WHAT IS EXPECTED:
Your answer must be the full listing, reproduced exactly.

INFORMATION SUPPLIED:
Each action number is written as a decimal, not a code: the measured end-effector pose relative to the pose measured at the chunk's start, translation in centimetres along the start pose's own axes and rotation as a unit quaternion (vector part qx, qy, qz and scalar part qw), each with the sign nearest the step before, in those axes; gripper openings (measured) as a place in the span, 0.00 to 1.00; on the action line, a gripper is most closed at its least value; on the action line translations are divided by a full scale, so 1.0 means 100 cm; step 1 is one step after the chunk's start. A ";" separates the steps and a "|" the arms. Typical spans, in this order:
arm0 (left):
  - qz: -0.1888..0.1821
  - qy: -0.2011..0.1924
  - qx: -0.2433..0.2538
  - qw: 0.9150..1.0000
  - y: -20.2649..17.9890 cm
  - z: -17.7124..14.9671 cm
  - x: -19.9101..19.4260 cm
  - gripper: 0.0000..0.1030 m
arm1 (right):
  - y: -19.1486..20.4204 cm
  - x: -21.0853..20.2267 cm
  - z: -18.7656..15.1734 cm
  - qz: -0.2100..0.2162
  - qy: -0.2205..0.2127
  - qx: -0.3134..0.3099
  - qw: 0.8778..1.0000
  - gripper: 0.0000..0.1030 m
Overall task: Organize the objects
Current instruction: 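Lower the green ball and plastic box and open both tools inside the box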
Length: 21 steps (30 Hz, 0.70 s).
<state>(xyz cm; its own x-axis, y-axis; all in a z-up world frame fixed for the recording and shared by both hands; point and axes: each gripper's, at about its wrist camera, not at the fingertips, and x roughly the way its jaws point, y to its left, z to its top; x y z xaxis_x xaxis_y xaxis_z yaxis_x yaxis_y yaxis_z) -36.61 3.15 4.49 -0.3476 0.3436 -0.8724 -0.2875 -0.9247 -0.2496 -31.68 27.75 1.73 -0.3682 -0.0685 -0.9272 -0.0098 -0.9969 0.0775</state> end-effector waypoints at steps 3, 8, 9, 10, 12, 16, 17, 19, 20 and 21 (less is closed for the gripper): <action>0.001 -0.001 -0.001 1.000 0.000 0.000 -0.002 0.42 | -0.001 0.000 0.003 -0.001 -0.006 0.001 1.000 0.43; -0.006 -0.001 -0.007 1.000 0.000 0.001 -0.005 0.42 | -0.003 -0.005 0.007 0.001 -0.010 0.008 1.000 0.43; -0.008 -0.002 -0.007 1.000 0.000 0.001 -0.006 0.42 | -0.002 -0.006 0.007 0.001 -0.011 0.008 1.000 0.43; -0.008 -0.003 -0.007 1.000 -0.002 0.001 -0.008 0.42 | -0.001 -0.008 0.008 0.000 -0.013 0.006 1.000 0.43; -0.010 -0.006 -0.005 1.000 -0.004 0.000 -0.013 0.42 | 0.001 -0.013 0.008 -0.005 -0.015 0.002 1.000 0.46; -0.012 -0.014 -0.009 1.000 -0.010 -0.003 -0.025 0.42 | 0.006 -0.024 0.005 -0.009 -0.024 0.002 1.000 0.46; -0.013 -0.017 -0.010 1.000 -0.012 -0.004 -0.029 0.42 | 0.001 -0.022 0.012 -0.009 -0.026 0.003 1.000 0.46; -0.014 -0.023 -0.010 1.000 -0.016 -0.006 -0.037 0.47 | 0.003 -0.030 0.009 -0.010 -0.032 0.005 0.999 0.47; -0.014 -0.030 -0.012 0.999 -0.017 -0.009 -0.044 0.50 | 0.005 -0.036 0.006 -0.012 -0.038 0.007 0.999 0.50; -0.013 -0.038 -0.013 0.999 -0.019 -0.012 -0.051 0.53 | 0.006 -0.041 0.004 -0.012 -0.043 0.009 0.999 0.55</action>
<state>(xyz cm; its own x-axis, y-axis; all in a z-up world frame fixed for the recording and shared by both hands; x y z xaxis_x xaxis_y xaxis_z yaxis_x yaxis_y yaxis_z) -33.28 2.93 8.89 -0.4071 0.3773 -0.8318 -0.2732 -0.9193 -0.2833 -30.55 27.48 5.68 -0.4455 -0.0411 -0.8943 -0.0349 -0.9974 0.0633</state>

THE COMPLETED TASK:
Each action number is written as a decimal, not a code: the measured end-effector pose relative to the pose measured at the chunk's start, translation in centimetres along the start pose's own axes and rotation as a unit quaternion (vector part qx, qy, qz and scalar part qw), each with the sign nearest the step before, in those axes; gripper openings (measured) as a place in the span, 0.00 to 1.00; on the action line, a gripper is most closed at its least value; on the action line translations are divided by a full scale, so 1.0 means 100 cm; step 1 is one step after the chunk's start. A ";" separates the steps and a "|" the arms. Typical spans, in this order:
arm0 (left):
  - qz: -0.1888..0.1821
  - qy: -0.2011..0.1924
  - qx: -0.2433..0.2538
  - qw: 0.9150..1.0000
  - y: -20.2649..17.9890 cm
  - z: -17.7124..14.9671 cm
  - x: -19.9101..19.4260 cm
  - gripper: 0.0000..0.1030 m
arm1 (right):
  - y: -19.1486..20.4204 cm
  - x: -21.0853..20.2267 cm
  - z: -18.7656..15.1734 cm
  - qz: -0.2100..0.2162
  - qy: -0.2205..0.2127
  - qx: -0.3134..0.3099
  - qw: 0.8778..1.0000
  - gripper: 0.0000..0.1030 m
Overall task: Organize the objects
Current instruction: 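Lower the green ball and plastic box and open both tools inside the box
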Length: 21 steps (30 Hz, 0.70 s).
<state>(xyz cm; its own x-axis, y-axis; all in a z-up world frame fixed for the recording and shared by both hands; point and axes: each gripper's, at about its wrist camera, not at the fingertips, and x roughly the way its jaws point, y to its left, z to its top; x y z xaxis_x xaxis_y xaxis_z yaxis_x yaxis_y yaxis_z) -36.61 3.15 4.49 -0.3476 0.3436 -0.8724 -0.2875 -0.9247 -0.2496 -31.68 27.75 1.73 -0.3682 -0.0685 -0.9272 -0.0098 -0.9969 0.0775</state> end-effector waypoints at steps 3, 8, 9, 10, 12, 16, 17, 19, 20 and 21 (less is closed for the gripper): <action>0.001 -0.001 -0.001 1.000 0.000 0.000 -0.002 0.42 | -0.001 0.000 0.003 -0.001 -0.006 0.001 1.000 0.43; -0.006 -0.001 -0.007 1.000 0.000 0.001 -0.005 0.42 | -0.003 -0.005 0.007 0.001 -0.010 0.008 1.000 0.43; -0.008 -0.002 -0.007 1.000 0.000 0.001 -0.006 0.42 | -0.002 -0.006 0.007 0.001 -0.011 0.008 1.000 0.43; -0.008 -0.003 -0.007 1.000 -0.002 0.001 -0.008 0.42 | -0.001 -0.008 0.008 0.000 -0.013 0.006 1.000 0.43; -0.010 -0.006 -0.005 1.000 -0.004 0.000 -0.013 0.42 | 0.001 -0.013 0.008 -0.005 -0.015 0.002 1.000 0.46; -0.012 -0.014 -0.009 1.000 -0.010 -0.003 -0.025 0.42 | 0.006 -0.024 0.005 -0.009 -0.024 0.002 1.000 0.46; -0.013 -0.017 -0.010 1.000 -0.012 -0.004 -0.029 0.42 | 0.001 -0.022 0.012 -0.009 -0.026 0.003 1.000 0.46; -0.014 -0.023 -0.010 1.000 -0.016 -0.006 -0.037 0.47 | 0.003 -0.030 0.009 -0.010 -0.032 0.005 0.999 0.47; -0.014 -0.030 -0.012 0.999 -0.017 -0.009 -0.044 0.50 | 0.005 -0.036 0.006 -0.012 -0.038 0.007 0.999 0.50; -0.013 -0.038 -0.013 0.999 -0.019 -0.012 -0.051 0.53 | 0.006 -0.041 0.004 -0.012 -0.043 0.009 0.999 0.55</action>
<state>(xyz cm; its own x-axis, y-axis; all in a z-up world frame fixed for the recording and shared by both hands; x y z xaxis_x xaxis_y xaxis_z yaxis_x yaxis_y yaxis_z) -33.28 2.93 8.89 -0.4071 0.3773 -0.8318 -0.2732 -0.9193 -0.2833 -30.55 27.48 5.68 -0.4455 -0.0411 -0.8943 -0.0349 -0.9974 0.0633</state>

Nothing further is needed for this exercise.